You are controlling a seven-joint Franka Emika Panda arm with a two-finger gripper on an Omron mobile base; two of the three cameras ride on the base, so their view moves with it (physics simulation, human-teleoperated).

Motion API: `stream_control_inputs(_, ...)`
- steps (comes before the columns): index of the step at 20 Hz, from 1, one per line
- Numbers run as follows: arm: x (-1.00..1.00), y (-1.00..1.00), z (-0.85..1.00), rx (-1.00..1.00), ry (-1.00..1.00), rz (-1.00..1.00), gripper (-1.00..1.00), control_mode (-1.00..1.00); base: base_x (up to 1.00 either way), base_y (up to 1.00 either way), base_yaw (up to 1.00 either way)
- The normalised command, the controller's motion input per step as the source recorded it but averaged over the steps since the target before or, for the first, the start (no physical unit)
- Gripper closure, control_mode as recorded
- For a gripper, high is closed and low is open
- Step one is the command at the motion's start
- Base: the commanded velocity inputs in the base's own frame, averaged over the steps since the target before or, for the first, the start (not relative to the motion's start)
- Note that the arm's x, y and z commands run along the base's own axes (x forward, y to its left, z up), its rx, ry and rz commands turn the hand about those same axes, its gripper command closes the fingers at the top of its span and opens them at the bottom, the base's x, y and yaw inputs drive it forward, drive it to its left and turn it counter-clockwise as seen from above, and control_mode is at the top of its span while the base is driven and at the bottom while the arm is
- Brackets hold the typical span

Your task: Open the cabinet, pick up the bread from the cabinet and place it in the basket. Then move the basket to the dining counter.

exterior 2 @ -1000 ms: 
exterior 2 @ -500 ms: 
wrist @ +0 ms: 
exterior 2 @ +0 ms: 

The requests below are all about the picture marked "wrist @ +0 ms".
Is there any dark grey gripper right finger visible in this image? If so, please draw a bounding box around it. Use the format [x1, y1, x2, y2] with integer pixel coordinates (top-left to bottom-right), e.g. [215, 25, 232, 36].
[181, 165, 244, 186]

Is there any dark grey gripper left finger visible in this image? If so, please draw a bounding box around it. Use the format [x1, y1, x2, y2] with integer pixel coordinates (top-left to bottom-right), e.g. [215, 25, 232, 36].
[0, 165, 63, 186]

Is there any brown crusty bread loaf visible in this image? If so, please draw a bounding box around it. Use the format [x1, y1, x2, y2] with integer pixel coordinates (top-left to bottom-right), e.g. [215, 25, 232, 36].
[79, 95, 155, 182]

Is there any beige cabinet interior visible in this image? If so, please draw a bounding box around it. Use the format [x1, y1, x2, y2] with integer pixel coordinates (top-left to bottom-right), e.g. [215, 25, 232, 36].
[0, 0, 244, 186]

● ● ●

State only how many lines in the material include "exterior".

**OUTPUT OF THE EXERCISE:**
3